O Galeão, que é o terceiro maior aeroporto do Brasil, recebeu 17,5 milhões de passageiros no último ano, sendo 5,6 milhões deles em voos internacionais. Essa movimentação significativa indica o potencial econômico que a concessão pode representar, tanto para o governo quanto para os investidores que se tornarem os novos administradores do terminal.
Próximos passos do leilão
Após o roadshow, o próximo passo será a realização de uma sessão pública de esclarecimentos agendada para o dia 26 de fevereiro, na B3, em São Paulo. Essa etapa é fundamental para esclarecer dúvidas e alinhar expectativas entre as empresas interessadas e o governo. O leilão simplificado foi uma alternativa encontrada pelo Tribunal de Contas da União (TCU) para enfrentar as dificuldades financeiras do contrato atual, que não atendeu às projeções de desempenho esperadas.

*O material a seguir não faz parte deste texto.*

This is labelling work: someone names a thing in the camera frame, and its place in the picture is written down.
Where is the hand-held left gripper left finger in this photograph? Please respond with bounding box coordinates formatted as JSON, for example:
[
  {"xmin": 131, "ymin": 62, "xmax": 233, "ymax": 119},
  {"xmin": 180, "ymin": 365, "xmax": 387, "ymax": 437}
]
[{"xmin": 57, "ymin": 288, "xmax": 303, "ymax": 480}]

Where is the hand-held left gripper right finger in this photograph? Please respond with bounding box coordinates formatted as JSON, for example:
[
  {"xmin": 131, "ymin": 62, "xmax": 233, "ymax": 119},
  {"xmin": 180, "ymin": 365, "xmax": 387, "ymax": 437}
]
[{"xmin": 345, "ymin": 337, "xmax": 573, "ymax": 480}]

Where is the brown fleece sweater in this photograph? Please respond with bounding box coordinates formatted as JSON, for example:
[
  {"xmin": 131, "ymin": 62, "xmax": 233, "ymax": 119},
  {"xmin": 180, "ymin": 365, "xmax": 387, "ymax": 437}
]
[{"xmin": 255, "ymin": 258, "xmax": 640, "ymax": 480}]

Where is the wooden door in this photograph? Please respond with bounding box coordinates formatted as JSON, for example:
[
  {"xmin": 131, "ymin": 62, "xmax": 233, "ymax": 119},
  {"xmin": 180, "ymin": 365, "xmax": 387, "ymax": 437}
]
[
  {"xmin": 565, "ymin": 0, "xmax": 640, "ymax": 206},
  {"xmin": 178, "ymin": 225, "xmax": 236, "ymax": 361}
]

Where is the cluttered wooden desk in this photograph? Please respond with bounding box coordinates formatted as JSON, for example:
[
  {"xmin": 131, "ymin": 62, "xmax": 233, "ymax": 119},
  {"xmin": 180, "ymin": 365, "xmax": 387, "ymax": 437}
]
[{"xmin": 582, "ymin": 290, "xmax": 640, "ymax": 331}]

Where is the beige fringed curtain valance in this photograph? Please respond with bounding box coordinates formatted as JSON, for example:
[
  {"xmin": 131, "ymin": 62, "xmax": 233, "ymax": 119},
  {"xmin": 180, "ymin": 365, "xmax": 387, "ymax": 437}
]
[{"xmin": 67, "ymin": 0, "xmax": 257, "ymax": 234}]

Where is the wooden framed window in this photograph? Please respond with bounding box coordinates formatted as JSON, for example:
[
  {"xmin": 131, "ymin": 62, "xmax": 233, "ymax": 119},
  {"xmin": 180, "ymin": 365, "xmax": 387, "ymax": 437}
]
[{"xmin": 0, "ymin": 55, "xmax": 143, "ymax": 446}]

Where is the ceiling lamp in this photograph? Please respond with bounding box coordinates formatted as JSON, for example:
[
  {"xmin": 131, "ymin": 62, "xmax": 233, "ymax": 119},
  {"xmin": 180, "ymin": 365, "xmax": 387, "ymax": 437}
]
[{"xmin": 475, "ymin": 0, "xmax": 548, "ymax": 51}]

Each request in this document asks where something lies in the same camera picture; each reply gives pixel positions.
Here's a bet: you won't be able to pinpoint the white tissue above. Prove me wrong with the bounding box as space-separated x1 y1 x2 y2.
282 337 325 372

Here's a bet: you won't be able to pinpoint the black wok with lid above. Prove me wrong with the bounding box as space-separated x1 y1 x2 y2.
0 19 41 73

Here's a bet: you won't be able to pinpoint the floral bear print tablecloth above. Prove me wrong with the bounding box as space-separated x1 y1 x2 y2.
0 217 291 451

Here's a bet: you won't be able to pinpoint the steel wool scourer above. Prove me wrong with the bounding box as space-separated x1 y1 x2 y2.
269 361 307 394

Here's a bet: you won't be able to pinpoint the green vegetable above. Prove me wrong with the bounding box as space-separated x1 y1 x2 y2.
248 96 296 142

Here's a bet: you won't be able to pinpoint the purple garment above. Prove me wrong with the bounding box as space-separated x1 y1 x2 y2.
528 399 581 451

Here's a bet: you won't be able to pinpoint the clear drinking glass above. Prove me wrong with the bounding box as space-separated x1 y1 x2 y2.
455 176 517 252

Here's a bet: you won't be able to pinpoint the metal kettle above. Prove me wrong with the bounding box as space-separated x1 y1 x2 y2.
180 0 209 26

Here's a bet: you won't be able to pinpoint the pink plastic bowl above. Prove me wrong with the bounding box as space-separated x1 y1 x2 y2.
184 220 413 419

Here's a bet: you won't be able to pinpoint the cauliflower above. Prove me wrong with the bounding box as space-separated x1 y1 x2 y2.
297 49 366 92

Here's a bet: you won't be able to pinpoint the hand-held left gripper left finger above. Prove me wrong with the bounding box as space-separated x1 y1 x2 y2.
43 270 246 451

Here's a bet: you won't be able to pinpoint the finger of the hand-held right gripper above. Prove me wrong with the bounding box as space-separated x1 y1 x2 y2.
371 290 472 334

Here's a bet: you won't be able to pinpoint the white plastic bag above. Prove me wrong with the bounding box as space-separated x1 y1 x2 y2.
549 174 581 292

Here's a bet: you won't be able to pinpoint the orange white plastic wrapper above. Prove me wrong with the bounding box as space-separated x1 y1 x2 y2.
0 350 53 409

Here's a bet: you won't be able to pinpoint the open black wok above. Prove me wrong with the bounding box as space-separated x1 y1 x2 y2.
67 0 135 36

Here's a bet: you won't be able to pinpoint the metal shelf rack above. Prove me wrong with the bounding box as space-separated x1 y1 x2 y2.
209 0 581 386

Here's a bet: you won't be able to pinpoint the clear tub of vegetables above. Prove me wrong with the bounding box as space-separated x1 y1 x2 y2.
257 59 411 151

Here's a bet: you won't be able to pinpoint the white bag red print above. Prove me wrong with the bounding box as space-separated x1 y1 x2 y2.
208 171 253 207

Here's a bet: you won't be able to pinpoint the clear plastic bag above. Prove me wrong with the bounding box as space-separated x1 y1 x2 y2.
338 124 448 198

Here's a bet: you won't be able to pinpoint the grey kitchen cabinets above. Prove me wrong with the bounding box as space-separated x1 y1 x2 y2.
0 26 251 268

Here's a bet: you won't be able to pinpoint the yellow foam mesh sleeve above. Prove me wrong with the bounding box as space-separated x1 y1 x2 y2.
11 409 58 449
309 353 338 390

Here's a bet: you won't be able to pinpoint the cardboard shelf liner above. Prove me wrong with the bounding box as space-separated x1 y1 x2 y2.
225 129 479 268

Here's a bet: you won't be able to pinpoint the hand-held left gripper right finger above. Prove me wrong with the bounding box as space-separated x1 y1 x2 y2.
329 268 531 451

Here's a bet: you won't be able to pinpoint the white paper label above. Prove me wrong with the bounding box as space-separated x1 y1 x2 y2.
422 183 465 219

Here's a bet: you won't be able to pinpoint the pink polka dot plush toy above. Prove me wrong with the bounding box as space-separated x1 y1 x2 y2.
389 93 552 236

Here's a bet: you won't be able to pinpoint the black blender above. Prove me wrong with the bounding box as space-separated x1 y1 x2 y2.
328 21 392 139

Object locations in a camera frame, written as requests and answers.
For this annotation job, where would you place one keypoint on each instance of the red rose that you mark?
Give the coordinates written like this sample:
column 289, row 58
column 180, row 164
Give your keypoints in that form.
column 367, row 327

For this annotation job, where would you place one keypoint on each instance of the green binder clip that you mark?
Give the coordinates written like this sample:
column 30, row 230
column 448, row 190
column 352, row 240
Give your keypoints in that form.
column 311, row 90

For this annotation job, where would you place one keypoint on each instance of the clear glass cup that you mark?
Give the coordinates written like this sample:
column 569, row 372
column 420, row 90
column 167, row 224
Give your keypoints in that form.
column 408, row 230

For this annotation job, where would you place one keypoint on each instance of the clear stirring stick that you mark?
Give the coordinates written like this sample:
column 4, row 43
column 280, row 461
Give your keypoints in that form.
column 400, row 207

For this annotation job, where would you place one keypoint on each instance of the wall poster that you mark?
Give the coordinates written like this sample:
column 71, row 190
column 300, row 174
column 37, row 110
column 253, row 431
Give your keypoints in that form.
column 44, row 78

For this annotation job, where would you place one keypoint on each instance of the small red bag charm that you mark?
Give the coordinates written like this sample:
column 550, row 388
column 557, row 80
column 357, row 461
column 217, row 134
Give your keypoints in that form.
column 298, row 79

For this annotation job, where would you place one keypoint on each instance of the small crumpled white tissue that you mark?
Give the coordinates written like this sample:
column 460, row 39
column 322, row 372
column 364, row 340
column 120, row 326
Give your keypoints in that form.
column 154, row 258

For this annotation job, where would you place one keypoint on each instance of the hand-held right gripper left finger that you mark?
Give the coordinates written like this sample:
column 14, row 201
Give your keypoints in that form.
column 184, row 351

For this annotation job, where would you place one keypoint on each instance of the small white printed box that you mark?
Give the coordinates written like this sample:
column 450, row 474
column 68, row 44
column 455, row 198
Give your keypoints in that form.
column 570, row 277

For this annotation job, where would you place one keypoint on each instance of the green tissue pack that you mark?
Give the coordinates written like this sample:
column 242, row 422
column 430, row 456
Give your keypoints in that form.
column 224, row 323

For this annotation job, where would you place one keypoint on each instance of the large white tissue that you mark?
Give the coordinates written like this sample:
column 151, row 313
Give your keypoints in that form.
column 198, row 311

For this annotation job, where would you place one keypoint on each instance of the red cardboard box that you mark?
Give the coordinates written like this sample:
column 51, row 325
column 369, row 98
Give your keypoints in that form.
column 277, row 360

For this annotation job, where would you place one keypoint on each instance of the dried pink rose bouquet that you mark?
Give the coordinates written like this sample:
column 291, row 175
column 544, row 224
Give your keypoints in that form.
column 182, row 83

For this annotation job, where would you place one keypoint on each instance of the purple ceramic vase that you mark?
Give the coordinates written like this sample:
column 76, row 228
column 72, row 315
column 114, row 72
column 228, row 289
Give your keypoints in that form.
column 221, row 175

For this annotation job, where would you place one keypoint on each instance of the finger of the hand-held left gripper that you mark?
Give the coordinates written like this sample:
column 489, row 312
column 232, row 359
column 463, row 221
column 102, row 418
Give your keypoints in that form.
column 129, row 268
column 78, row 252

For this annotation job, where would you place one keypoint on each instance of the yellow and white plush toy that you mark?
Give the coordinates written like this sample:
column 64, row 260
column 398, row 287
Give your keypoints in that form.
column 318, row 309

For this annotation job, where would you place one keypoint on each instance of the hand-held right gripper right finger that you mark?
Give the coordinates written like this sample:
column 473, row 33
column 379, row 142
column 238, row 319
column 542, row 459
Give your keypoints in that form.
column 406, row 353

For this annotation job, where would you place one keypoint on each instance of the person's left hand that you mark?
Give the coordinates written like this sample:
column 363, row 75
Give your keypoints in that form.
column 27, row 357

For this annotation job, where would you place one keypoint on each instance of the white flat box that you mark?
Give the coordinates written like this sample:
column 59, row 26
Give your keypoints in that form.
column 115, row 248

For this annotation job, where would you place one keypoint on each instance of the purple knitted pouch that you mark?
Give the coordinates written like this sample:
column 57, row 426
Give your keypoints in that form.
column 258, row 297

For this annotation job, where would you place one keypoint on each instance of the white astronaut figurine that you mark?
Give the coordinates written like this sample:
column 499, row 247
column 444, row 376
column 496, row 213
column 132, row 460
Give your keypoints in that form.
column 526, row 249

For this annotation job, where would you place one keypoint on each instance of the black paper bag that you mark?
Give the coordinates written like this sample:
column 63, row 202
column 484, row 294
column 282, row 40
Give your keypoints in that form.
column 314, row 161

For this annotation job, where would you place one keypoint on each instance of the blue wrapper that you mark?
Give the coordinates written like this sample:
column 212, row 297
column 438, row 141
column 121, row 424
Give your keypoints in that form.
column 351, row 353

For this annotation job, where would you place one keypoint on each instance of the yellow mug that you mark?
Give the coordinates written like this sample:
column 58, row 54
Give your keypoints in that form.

O leilão terá um lance mínimo de R$ 932 milhões, e a empresa que apresentar a melhor proposta econômica, ou seja, aquela que se comprometer a pagar o maior valor logo no início do contrato, será declarada vencedora. Além disso, a companhia selecionada terá a obrigação de pagar à União uma contribuição variável anual equivalente a 20% do faturamento bruto da concessão até 2039. Um dos principais pontos do acordo é que a empresa vencedora será a única controladora do terminal, encerrando a participação acionária da Infraero, conforme estabelecido pelo TCU.
Impacto e expectativas
Com essa concessão, espera-se que o aeroporto do Galeão receba investimentos significativos para melhorias em sua infraestrutura, o que pode levar a um aumento na eficiência operacional e na experiência do passageiro. A expectativa é de que a competição entre as empresas participantes do leilão resulte em propostas vantajosas que beneficiem tanto a administração do aeroporto quanto os usuários do terminal.
Conclusão
O leilão do Galeão representa uma oportunidade significativa para revitalizar a administração do aeroporto e resolver problemas financeiros que têm sido um desafio para o governo nos últimos anos. Com a participação de seis empresas interessadas, o cenário se mostra promissor e pode trazer mudanças positivas para a aviação civil brasileira.